= Task =
Which lines in the data below contain the string "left"? Show each one.

──────── Given information

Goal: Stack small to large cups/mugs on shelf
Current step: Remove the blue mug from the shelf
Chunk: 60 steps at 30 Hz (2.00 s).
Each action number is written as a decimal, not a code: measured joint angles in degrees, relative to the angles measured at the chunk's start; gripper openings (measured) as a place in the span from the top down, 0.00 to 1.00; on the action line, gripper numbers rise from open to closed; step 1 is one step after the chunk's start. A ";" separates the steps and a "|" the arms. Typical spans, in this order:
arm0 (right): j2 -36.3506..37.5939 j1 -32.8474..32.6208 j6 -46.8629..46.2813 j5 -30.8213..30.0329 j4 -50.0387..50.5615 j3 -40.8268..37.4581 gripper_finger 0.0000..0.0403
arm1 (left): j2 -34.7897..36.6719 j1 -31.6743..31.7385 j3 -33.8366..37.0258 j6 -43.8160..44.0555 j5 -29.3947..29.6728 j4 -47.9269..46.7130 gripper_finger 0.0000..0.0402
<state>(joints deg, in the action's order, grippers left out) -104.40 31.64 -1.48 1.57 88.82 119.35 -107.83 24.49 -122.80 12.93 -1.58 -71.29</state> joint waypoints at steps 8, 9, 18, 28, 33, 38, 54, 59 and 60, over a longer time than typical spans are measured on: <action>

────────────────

= Answer to this exercise =
arm1 (left): j2 -34.7897..36.6719 j1 -31.6743..31.7385 j3 -33.8366..37.0258 j6 -43.8160..44.0555 j5 -29.3947..29.6728 j4 -47.9269..46.7130 gripper_finger 0.0000..0.0402
<state>(joints deg, in the action's order, grippers left out) -104.40 31.64 -1.48 1.57 88.82 119.35 -107.83 24.49 -122.80 12.93 -1.58 -71.29</state> joint waypoints at steps 8, 9, 18, 28, 33, 38, 54, 59 and 60, over a longer time than typical spans are measured on: <action>

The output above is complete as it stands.